- [Task to complete]: Each entry below is to be reproduced exactly, though any pictures it holds must be omitted.

- [Given information]:
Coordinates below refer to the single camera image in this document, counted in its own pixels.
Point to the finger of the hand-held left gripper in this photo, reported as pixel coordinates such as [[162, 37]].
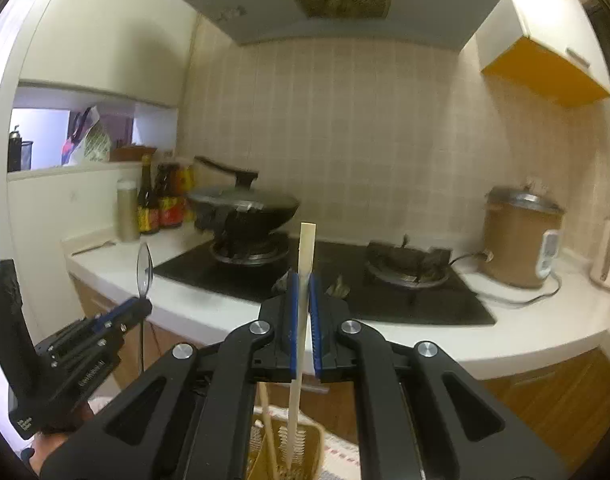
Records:
[[140, 312], [117, 311]]

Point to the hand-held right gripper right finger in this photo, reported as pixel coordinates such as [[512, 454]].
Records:
[[315, 330]]

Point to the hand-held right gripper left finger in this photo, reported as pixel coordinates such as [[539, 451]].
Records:
[[295, 330]]

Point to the metal spoon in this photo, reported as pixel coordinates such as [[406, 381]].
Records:
[[144, 270]]

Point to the pale wooden chopstick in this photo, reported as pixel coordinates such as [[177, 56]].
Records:
[[307, 245], [265, 410]]

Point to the tan plastic utensil basket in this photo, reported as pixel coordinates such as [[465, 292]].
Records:
[[310, 442]]

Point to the person's left hand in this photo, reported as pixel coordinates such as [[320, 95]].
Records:
[[60, 442]]

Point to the metal utensil on counter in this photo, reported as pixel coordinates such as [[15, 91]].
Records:
[[95, 247]]

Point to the round burner grate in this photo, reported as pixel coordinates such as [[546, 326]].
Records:
[[250, 255], [410, 265]]

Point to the black glass gas stove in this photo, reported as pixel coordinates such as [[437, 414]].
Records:
[[225, 275]]

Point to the tall beige jar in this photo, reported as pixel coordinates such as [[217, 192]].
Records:
[[127, 210]]

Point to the dark soy sauce bottle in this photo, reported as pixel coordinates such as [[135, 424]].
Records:
[[146, 205]]

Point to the black wok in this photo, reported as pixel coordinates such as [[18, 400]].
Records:
[[265, 217]]

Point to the red label sauce bottle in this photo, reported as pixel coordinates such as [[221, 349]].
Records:
[[170, 200]]

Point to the yellow sauce bottle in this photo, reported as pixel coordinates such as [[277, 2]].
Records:
[[188, 195]]

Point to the brown wooden tray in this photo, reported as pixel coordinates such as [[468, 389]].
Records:
[[132, 154]]

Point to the colourful printed bag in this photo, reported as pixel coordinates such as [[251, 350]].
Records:
[[87, 140]]

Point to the black mesh holder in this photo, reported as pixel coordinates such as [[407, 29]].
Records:
[[27, 155]]

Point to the dark bottle on shelf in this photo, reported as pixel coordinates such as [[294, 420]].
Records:
[[15, 150]]

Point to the brown rice cooker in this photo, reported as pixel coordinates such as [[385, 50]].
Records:
[[510, 240]]

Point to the wooden kitchen counter cabinet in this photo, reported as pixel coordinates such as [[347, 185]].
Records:
[[560, 400]]

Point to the white electric kettle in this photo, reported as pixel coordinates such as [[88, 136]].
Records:
[[605, 260]]

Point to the grey range hood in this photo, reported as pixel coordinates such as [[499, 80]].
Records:
[[265, 10]]

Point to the white and yellow wall cabinet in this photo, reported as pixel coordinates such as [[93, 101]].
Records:
[[535, 25]]

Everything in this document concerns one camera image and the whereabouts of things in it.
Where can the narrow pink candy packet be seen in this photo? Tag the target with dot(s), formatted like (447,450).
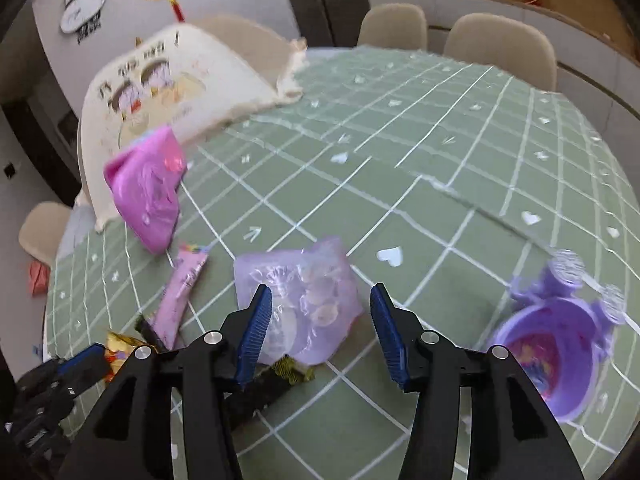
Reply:
(182,290)

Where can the panda wall clock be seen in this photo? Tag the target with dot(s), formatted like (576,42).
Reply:
(80,10)

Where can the white sideboard cabinet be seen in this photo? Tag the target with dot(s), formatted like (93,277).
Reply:
(590,45)

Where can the purple toy bucket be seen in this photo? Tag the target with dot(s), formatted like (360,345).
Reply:
(575,320)

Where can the black gold snack wrapper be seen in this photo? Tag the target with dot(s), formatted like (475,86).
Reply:
(285,372)

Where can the translucent purple plastic bag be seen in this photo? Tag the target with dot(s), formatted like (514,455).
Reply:
(310,280)

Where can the red pink bag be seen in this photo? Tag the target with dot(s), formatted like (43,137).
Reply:
(39,277)

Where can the white cartoon tote bag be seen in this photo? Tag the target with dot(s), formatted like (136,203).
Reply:
(225,75)

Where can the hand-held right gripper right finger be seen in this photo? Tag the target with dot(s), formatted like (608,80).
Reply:
(392,335)

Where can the yellow red snack wrapper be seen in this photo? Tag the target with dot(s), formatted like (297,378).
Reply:
(122,352)

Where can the pink plastic package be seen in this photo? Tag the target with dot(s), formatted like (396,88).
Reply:
(150,190)

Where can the beige chair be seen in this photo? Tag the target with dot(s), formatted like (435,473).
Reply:
(500,45)
(250,35)
(392,27)
(45,230)

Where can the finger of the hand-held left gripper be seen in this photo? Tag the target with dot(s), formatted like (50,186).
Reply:
(82,360)

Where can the dark door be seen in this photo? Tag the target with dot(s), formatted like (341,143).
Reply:
(325,0)

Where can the black wall switch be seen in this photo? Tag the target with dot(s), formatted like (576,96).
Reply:
(8,170)

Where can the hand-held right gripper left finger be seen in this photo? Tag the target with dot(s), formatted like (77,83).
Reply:
(255,330)

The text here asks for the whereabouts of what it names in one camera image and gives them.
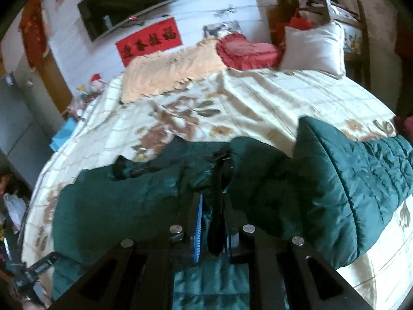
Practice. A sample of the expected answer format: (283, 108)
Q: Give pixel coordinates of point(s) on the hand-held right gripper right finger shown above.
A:
(233, 245)

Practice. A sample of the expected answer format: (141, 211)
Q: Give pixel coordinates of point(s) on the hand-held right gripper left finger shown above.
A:
(197, 232)

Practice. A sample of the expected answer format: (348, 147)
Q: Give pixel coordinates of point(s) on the dark green puffer jacket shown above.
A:
(338, 184)

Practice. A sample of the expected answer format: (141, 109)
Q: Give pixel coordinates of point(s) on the white plastic bag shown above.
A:
(14, 208)

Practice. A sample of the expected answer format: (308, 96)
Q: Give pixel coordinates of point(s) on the light blue bag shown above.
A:
(63, 135)

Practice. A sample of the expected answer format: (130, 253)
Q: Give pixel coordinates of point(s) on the floral cream bedspread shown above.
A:
(258, 103)

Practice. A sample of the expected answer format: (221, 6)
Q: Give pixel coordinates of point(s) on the grey cabinet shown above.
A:
(19, 126)

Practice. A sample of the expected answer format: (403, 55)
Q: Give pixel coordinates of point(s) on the peach fringed blanket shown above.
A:
(167, 67)

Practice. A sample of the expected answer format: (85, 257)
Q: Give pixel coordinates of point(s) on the stuffed toy with red hat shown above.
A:
(96, 84)

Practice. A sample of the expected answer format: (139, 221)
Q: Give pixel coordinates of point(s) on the red heart-shaped pillow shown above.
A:
(248, 51)

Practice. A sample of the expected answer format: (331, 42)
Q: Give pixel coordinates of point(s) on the wooden door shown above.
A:
(55, 77)

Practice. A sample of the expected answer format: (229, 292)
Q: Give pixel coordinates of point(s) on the white pillow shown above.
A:
(313, 51)

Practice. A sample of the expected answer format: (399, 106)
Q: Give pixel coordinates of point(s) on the red bag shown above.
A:
(298, 22)

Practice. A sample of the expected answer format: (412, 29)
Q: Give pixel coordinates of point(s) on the black flat-screen television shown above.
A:
(129, 0)

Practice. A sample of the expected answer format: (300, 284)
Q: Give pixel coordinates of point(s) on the wooden chair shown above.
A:
(363, 38)

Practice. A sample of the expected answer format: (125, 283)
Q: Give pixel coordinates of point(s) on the red wall banner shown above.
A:
(148, 40)

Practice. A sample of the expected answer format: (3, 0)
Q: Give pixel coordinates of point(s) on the wall photo poster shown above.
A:
(222, 27)

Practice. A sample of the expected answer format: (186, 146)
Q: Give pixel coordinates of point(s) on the red hanging wall decoration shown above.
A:
(32, 29)

- [Answer area]:
Coordinates below refer to the single camera image in this document, counted in its own pixels.
Point to the finger of the hand-held left gripper in this photo, reported as pixel coordinates such as [[162, 37]].
Records:
[[140, 312], [117, 311]]

Point to the hand-held right gripper right finger in this photo, reported as pixel coordinates such as [[512, 454]].
Records:
[[315, 330]]

Point to the hand-held right gripper left finger in this photo, reported as pixel coordinates such as [[539, 451]].
Records:
[[295, 330]]

Point to the metal spoon in this photo, reported as pixel coordinates such as [[406, 381]].
Records:
[[144, 270]]

Point to the pale wooden chopstick in this photo, reported as pixel coordinates such as [[177, 56]].
Records:
[[307, 245], [265, 410]]

Point to the tan plastic utensil basket in this photo, reported as pixel coordinates such as [[465, 292]].
Records:
[[310, 442]]

Point to the person's left hand in this photo, reported as pixel coordinates such as [[320, 95]].
Records:
[[60, 442]]

Point to the metal utensil on counter in this photo, reported as pixel coordinates such as [[15, 91]].
Records:
[[95, 247]]

Point to the round burner grate in this photo, reported as pixel coordinates such as [[546, 326]].
Records:
[[250, 255], [410, 265]]

Point to the black glass gas stove in this photo, reported as pixel coordinates such as [[437, 414]].
Records:
[[225, 275]]

Point to the tall beige jar in this photo, reported as pixel coordinates such as [[217, 192]].
Records:
[[127, 210]]

Point to the dark soy sauce bottle in this photo, reported as pixel coordinates such as [[135, 424]].
Records:
[[146, 205]]

Point to the black wok in this photo, reported as pixel coordinates such as [[18, 400]].
Records:
[[265, 217]]

Point to the red label sauce bottle in this photo, reported as pixel coordinates such as [[221, 349]].
Records:
[[170, 200]]

Point to the yellow sauce bottle in this photo, reported as pixel coordinates such as [[277, 2]].
Records:
[[188, 195]]

Point to the brown wooden tray in this photo, reported as pixel coordinates such as [[468, 389]].
Records:
[[132, 154]]

Point to the colourful printed bag in this photo, reported as pixel coordinates such as [[251, 350]].
Records:
[[87, 140]]

Point to the black mesh holder in this photo, reported as pixel coordinates such as [[407, 29]].
Records:
[[27, 155]]

Point to the dark bottle on shelf in this photo, reported as pixel coordinates such as [[294, 420]].
Records:
[[15, 150]]

Point to the brown rice cooker in this photo, reported as pixel coordinates such as [[385, 50]].
Records:
[[510, 240]]

Point to the wooden kitchen counter cabinet in this photo, reported as pixel coordinates such as [[347, 185]].
Records:
[[560, 400]]

Point to the white electric kettle in this photo, reported as pixel coordinates such as [[88, 136]].
Records:
[[605, 260]]

Point to the grey range hood in this photo, reported as pixel coordinates such as [[499, 80]].
Records:
[[265, 10]]

Point to the white and yellow wall cabinet in this photo, reported as pixel coordinates such as [[93, 101]].
Records:
[[535, 25]]

Everything in this document concerns one camera image and the whereabouts of things in it.
Where can the narrow pink candy packet be seen in this photo? Tag the target with dot(s), formatted like (447,450).
Reply:
(182,290)

Where can the panda wall clock be seen in this photo? Tag the target with dot(s), formatted like (576,42).
Reply:
(80,10)

Where can the white sideboard cabinet be seen in this photo? Tag the target with dot(s), formatted like (93,277).
Reply:
(590,45)

Where can the purple toy bucket be seen in this photo? Tag the target with dot(s), formatted like (360,345).
Reply:
(575,320)

Where can the black gold snack wrapper be seen in this photo? Tag the target with dot(s), formatted like (475,86).
Reply:
(285,372)

Where can the translucent purple plastic bag be seen in this photo? Tag the target with dot(s), formatted like (514,455).
Reply:
(310,280)

Where can the red pink bag be seen in this photo? Tag the target with dot(s), formatted like (43,137).
Reply:
(39,277)

Where can the white cartoon tote bag be seen in this photo? Tag the target with dot(s), formatted like (136,203).
Reply:
(225,75)

Where can the hand-held right gripper right finger be seen in this photo? Tag the target with dot(s), formatted like (608,80).
Reply:
(392,335)

Where can the yellow red snack wrapper be seen in this photo? Tag the target with dot(s), formatted like (297,378).
Reply:
(122,352)

Where can the pink plastic package be seen in this photo? Tag the target with dot(s), formatted like (396,88).
Reply:
(150,190)

Where can the beige chair be seen in this photo? Tag the target with dot(s), formatted like (435,473).
Reply:
(500,45)
(250,35)
(392,27)
(45,230)

Where can the finger of the hand-held left gripper be seen in this photo? Tag the target with dot(s), formatted like (50,186).
Reply:
(82,360)

Where can the dark door be seen in this photo? Tag the target with dot(s), formatted like (341,143).
Reply:
(325,0)

Where can the black wall switch be seen in this photo? Tag the target with dot(s), formatted like (576,96).
Reply:
(8,170)

Where can the hand-held right gripper left finger be seen in this photo? Tag the target with dot(s), formatted like (77,83).
Reply:
(255,330)

The text here asks for the whereabouts of what it names in one camera image and gives them.
Practice. A sample of the expected answer format: (283, 108)
Q: Give pixel coordinates of point(s) on the hand-held right gripper right finger shown above.
A:
(233, 245)

Practice. A sample of the expected answer format: (141, 211)
Q: Give pixel coordinates of point(s) on the hand-held right gripper left finger shown above.
A:
(197, 232)

Practice. A sample of the expected answer format: (348, 147)
Q: Give pixel coordinates of point(s) on the dark green puffer jacket shown above.
A:
(338, 184)

Practice. A sample of the expected answer format: (141, 109)
Q: Give pixel coordinates of point(s) on the white plastic bag shown above.
A:
(14, 208)

Practice. A sample of the expected answer format: (308, 96)
Q: Give pixel coordinates of point(s) on the light blue bag shown above.
A:
(63, 135)

Practice. A sample of the expected answer format: (130, 253)
Q: Give pixel coordinates of point(s) on the floral cream bedspread shown above.
A:
(258, 103)

Practice. A sample of the expected answer format: (221, 6)
Q: Give pixel coordinates of point(s) on the grey cabinet shown above.
A:
(19, 126)

Practice. A sample of the expected answer format: (403, 55)
Q: Give pixel coordinates of point(s) on the peach fringed blanket shown above.
A:
(167, 67)

Practice. A sample of the expected answer format: (85, 257)
Q: Give pixel coordinates of point(s) on the stuffed toy with red hat shown above.
A:
(96, 84)

Practice. A sample of the expected answer format: (139, 221)
Q: Give pixel coordinates of point(s) on the red heart-shaped pillow shown above.
A:
(248, 51)

Practice. A sample of the expected answer format: (331, 42)
Q: Give pixel coordinates of point(s) on the wooden door shown above.
A:
(55, 77)

Practice. A sample of the expected answer format: (229, 292)
Q: Give pixel coordinates of point(s) on the white pillow shown above.
A:
(313, 51)

Practice. A sample of the expected answer format: (399, 106)
Q: Give pixel coordinates of point(s) on the red bag shown above.
A:
(298, 22)

Practice. A sample of the expected answer format: (412, 29)
Q: Give pixel coordinates of point(s) on the black flat-screen television shown above.
A:
(129, 0)

Practice. A sample of the expected answer format: (300, 284)
Q: Give pixel coordinates of point(s) on the wooden chair shown above.
A:
(363, 38)

Practice. A sample of the expected answer format: (125, 283)
Q: Give pixel coordinates of point(s) on the red wall banner shown above.
A:
(148, 40)

Practice. A sample of the expected answer format: (3, 0)
Q: Give pixel coordinates of point(s) on the wall photo poster shown above.
A:
(222, 27)

Practice. A sample of the expected answer format: (186, 146)
Q: Give pixel coordinates of point(s) on the red hanging wall decoration shown above.
A:
(32, 29)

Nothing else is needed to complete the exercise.